Two rowboats were moored outside, awaiting the late morning arrival of children to take them out for a spin. Rows of chord hung taut off the pier behind the shed. “For the crab pots,” Barnes explained.
The River Project has clearly made a home of the pier, but it might not be able to afford the upgrade to the new Urban Estuary Center when it opens.
The Trust has invited several organizations — including the River Project — to submit detailed proposals for funding and operating the new estuary, which the Trust estimates will “require millions of additional dollars to build and operate.”
Although no organization submitted a detailed proposal yet, the Trust is paying close attention to a nonprofit organization based in Beacon, New York, the Rivers and Estuaries Center. “If the Rivers and Estuaries Center is able to demonstrate that it has the capacity to finance and operate the facility on Pier 26 with a public sector partner like SUNY, we would bring the proposal to the community for review before bringing it to our Board of Directors,” wrote Doyle.
Rivers and Estuaries is a much larger organization than the River Project. Its steering committee is appointed by Governor George Pataki and two of the Hudson River Park Trust’s board members “are leaders in this initiative,” according to Doyle of the Trust. The governor appoints five of the Trust’s 13 members, including the Trust’s chairperson Charles “Trip” Dorkey.
More than $25 million has been donated to Rivers and Estuaries, including a $10 million donation from the Port Authority of New York and New Jersey and another $10 million from New York Power Authority.
The River Project has a $500,000 a year budget.
Drew said she is hopeful her organization will be invited back to the new pier, but “nobody’s able to make any commitments,” she said.
The Trust has “encouraged [Rivers and Estuaries] to contact the River Project to determine whether it would be possible for the organizations to collaborate with each other,” Doyle wrote.

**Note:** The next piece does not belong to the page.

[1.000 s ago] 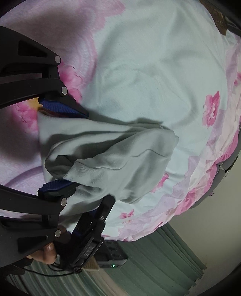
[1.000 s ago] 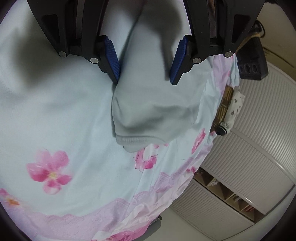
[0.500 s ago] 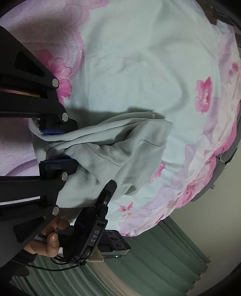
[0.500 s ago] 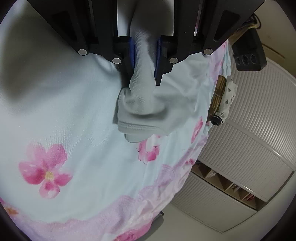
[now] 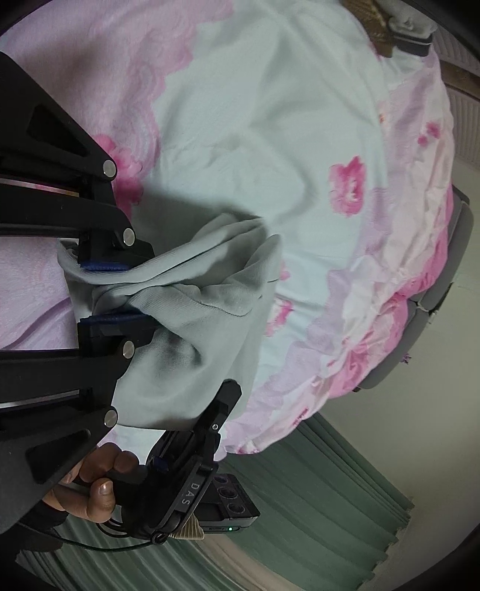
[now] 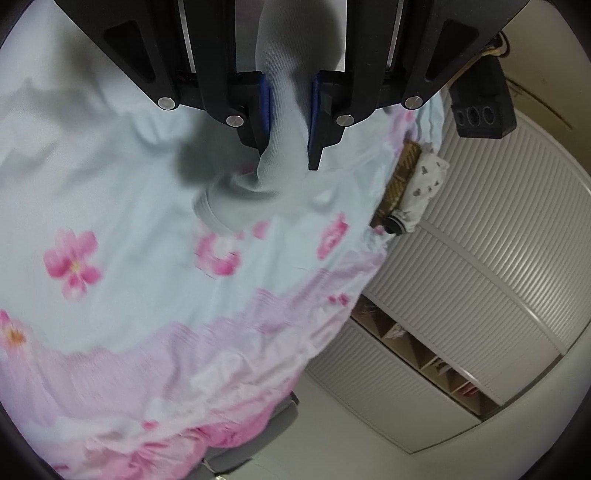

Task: Fold small clothes
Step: 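Lift the grey bundle with both tools and carry it to the woven basket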

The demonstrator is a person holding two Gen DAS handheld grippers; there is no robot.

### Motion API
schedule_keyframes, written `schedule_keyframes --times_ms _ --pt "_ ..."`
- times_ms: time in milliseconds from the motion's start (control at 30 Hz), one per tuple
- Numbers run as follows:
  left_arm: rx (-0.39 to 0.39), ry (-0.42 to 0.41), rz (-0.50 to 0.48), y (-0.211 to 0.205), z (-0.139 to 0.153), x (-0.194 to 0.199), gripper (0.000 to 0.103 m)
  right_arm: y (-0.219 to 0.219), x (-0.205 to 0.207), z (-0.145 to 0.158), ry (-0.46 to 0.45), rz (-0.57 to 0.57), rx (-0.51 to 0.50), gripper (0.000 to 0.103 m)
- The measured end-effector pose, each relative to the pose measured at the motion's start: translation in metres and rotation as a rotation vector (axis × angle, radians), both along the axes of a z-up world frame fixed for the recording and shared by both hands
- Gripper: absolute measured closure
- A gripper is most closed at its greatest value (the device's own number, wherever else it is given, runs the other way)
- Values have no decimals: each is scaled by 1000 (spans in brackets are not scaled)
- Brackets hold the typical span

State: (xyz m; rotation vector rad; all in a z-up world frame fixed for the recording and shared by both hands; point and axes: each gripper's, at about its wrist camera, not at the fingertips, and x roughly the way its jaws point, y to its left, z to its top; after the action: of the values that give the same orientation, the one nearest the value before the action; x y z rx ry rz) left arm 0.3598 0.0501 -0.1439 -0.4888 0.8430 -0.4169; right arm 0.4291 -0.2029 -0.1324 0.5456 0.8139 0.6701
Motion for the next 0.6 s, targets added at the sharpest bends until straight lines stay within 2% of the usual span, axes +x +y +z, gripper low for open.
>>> schedule_keyframes --times_ms 300,433,600 --pt "-4 -68 63 67 46 -15 85 66 0 47 -73 67 8 86" --pt "9 -107 115 120 74 -17 85 119 10 71 -107 122 14 86" --pt "60 -157 185 192 111 -14 85 209 33 109 -164 201 41 86"
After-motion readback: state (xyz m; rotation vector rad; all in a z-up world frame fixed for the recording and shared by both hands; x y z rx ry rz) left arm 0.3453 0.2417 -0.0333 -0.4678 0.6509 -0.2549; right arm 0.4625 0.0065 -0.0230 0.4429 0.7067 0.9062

Rivers and Estuaries did not return calls for comment.
But the River Project has immediate housing problems to address before it can focus on the long term. The price of relocating to a temporary pier is far costlier than expected. Consultants for the Hudson River Park Trust estimate it will cost at least $1 million to move to a temporary home at Pier 40, bring the facilities up to code and build out the raw space, which currently lacks heating, running water and air conditioning. “It’s very, very expensive to move,” Drew said. “We’ve got some money from the state here, but nothing like that.”

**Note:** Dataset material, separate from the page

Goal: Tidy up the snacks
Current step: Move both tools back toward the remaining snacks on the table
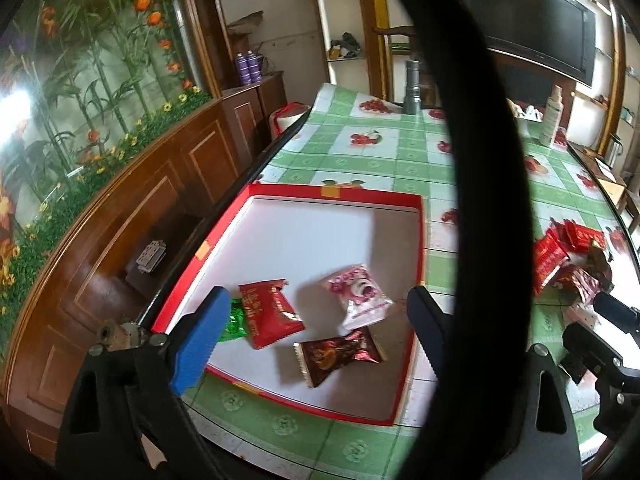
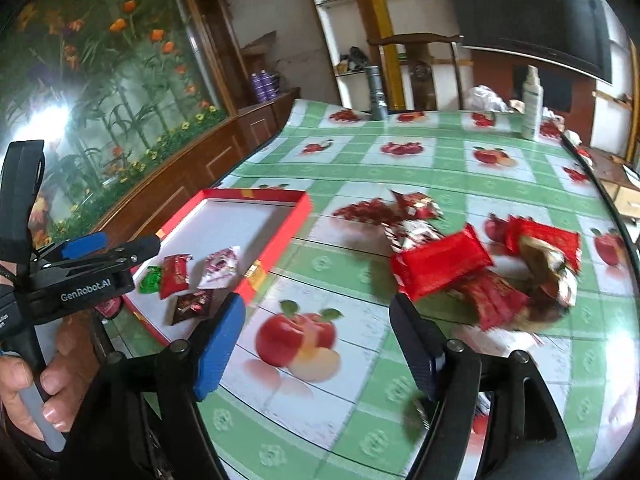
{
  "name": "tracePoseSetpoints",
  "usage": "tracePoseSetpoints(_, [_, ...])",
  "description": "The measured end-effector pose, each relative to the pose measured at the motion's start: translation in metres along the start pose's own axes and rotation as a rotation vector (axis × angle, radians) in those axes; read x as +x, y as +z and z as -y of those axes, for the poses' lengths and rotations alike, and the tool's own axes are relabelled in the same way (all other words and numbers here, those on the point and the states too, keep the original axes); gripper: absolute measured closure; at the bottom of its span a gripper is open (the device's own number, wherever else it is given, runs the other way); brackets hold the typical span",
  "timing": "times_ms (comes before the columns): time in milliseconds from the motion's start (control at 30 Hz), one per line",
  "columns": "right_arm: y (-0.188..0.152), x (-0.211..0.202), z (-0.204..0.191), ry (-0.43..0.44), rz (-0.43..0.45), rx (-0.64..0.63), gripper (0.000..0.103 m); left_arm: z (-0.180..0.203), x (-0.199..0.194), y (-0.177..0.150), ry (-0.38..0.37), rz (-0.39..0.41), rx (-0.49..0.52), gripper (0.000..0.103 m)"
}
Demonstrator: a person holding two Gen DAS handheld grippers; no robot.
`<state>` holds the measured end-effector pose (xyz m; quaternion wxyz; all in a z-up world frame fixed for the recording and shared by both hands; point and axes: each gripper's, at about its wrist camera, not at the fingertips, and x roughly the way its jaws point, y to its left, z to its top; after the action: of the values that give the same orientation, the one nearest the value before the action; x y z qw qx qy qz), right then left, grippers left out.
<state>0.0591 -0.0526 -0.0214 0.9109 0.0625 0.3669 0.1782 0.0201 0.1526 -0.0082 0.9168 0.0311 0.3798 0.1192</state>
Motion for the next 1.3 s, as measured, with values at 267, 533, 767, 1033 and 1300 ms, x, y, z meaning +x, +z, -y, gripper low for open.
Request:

Although the Trust will donate the space, it will not finance the move. “We do not have any budget for relocating the River Project, and have not provided this type of assistance to any other tenants, including the Downtown Boathouse which must also relocate to accommodate Pier 26’s reconstruction, and which last year had to relocate from Pier 66 to enable reconstruction there,” wrote Doyle.
There is a certain homespun quality about Piers 25 and 26. A local youth group, Manhattan Youth, run by a Battery Park City resident, Bob Townley, has been using Pier 25 since 1994. And the Downtown Boathouse, which was also founded by Drew in 1989, shares Pier 26 with the River Project, its trailer stationed behind the marine center’s trailer. The Boathouse is now steered by Jim Wetteroth.
For the groups that have weathered hot summers and icy winters on these berths, the renovation means repairing a structure that is rapidly disintegrating. But it also means the shed, one of the last vestiges of Washington Market, will vanish, and the organizations that thrived in its shadow might face a similar fate.
“Those are neighborhood people and these operations grew out of the community,” said Drew of her neighbors on the pier. “The main fear is that it’s going to turn into a corporate institution that nobody knows that’s just run by a government agency.”